Aprilita Sari S.sos, Msi Kabid Penanganan Fakir Miskin Dinas Sosial Kota Palembang menuturkan secara historis carut marutnya pendataan untuk penerima PKH. Pertama kali data yang dipakai adalah Program Pendataan Perlindungan Sosial (PPLS) tahun 2011, data inilah yang akhirnya digunakan untuk PKH pada tahap pertama tempo hari. Akan tetapi data tersebut tidak sesuai lagi dengan kondisi saat ini, namun setelah berjalan selama dua bulan, dilakukan verifikasi terbaru oleh kementerian menggunakan data PPLS 2015. Namun data tersebut tidak digunakan secara menyeluruh, masih dilakukan verifikasi dengan menggunakan aplikasi Compressed Natural Nas (CNG) yang mulai diverifikasi di 2018 yang untuk di Palembang sendiri itu baru mulai diverifikasi pertengahan 2018
” Kendala perubahan data inilah yang akhirnya terjadi timpang tindih data di lapangan” Jelasnya.

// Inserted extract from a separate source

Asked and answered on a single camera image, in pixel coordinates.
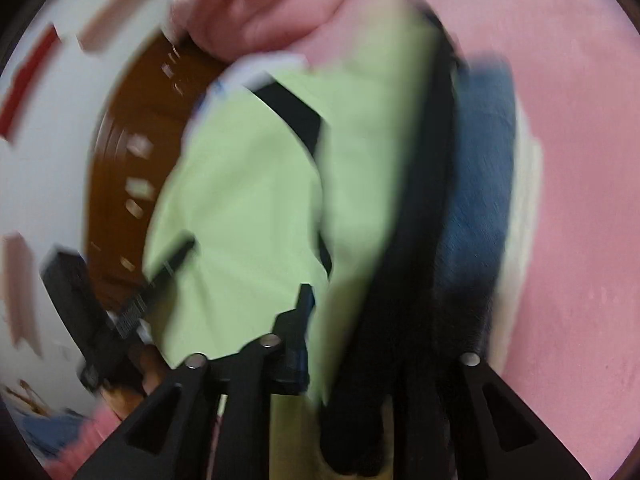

Terakhir akibat permasalahan yang timbul ini, Apriltia menyarankan ” Bagi yang merasa miskin namun tidak terdata, bisa langsung melaporkan ke Dinsos atau Lurah, maupun RT, karena data tersebut juga harus dengan sepengetahuan Kepala Lurah dan RT ” tegasnya.
Berdasarkan hasil penelusuran SwaraID, persoalan yang terjadi bukan hanya dalam hal pendataan, namun juga terjadi kendala dalam pencairan dana PKH ini. Masih banyak Keluarga Penerima Manfaat (KPM) yg tidak mendapatkan haknya dikarenakan tidak bisa melakukan pencairan dan tidak mendapatkan penjelasan apapun terkait hal tersebut dari pihak bank.
” Tidak tau persoalannya apa, saya punya kartu PKH tapi pada waktu pencairan tidak bisa. Sudah tanya langsung ke BRI, tapi orang bank cuma bilang tidak tau kenapa tidak bisa cair, bahkan kami cek ke Dinsos juga sama saja.” Kesal, Arni salah satu KPM mengeluh.